What you will do » Copy the complete listing word for word, but do not carry over any images.

Dataset excerpt »
>>>
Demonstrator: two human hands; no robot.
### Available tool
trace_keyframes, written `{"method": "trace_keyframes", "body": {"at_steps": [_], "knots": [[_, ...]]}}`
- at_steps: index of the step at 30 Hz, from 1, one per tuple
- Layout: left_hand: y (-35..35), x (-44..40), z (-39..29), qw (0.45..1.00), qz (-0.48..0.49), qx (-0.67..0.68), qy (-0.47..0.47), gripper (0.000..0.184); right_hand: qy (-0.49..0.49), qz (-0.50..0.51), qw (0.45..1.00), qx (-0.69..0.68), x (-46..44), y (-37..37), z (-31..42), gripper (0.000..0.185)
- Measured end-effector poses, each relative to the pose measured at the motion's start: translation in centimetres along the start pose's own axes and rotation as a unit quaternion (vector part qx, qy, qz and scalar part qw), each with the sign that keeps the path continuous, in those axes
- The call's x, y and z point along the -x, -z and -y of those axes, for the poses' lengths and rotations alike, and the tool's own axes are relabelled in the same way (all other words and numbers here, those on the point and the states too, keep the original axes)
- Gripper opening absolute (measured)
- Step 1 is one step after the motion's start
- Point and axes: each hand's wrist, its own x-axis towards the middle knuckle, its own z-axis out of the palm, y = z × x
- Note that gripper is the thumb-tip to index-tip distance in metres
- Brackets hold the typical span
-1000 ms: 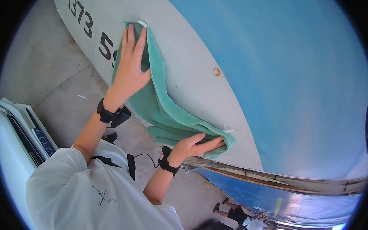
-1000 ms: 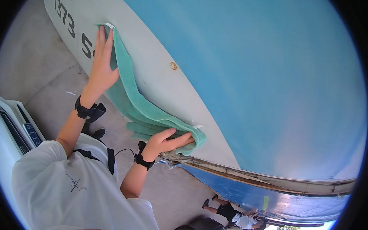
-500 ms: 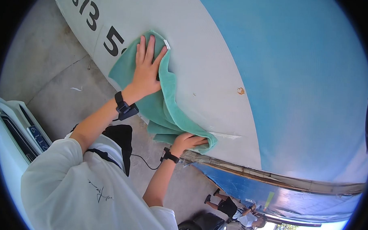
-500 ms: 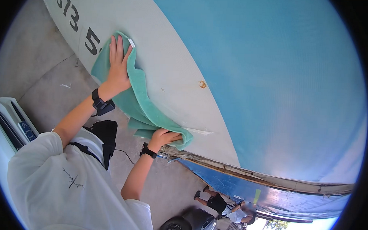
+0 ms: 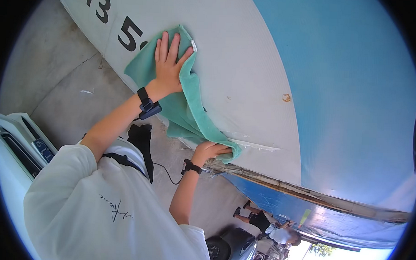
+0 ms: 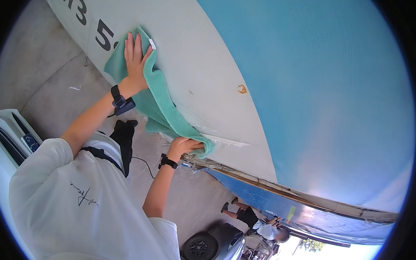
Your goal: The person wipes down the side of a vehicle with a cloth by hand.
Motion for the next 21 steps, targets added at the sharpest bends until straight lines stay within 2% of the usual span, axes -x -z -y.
{"method": "trace_keyframes", "body": {"at_steps": [4,7,13,15,17,21], "knots": [[-0.1,-0.3,-0.1,1.0,-0.006,0.001,-0.002,0.062,0.01,-0.019,1.0,0.004,0.8,-1.4,-0.3,0.073],[0.1,-0.4,-0.3,1.0,-0.004,0.004,0.0,0.062,-0.001,0.023,1.0,-0.019,1.0,-0.7,0.8,0.074],[0.4,-0.5,-0.3,1.0,0.01,0.003,0.0,0.061,0.021,0.087,0.995,0.035,-0.8,4.6,2.0,0.07],[0.5,-0.5,-0.2,1.0,0.011,0.001,0.001,0.06,0.067,0.03,0.996,0.054,-3.3,7.4,2.3,0.065],[0.7,-0.4,-0.6,1.0,0.018,0.008,0.008,0.06,0.153,-0.046,0.984,0.073,-6.4,10.2,3.0,0.062],[1.0,-0.7,-0.8,0.999,0.032,0.023,0.022,0.06,0.208,-0.101,0.971,0.056,-10.2,13.7,6.8,0.065]]}}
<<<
Written reply »
Demonstrator: two human hands; no robot.
### Available tool
trace_keyframes, written `{"method": "trace_keyframes", "body": {"at_steps": [_], "knots": [[_, ...]]}}`
- at_steps: index of the step at 30 Hz, from 1, one per tuple
- Layout: left_hand: y (-35..35), x (-44..40), z (-39..29), qw (0.45..1.00), qz (-0.48..0.49), qx (-0.67..0.68), qy (-0.47..0.47), gripper (0.000..0.184); right_hand: qy (-0.49..0.49), qz (-0.50..0.51), qw (0.45..1.00), qx (-0.69..0.68), x (-46..44), y (-37..37), z (-31..42), gripper (0.000..0.185)
- Measured end-effector poses, each relative to the pose measured at the motion's start: translation in centimetres along the start pose's own axes and rotation as a unit quaternion (vector part qx, qy, qz and scalar part qw), each with the sign that keeps the path continuous, in those axes
- The call's x, y and z point along the -x, -z and -y of those axes, for the poses' lengths and rotations alike, and the tool's own axes are relabelled in the same way (all other words and numbers here, those on the point and the states too, keep the original axes)
- Gripper opening absolute (measured)
- Step 1 is one step after the motion's start
- Point and axes: each hand's wrist, its own x-axis towards the middle knuckle, its own z-axis out of the palm, y = z × x
- Note that gripper is the thumb-tip to index-tip distance in metres
- Brackets hold the typical span
-1000 ms: 
-1000 ms: 
-500 ms: 
-500 ms: 
+0 ms: 
+0 ms: 
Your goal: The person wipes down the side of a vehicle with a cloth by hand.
Motion for the next 21 steps, targets added at the sharpest bends until straight lines stay within 2% of the usual span, axes -x -z -y.
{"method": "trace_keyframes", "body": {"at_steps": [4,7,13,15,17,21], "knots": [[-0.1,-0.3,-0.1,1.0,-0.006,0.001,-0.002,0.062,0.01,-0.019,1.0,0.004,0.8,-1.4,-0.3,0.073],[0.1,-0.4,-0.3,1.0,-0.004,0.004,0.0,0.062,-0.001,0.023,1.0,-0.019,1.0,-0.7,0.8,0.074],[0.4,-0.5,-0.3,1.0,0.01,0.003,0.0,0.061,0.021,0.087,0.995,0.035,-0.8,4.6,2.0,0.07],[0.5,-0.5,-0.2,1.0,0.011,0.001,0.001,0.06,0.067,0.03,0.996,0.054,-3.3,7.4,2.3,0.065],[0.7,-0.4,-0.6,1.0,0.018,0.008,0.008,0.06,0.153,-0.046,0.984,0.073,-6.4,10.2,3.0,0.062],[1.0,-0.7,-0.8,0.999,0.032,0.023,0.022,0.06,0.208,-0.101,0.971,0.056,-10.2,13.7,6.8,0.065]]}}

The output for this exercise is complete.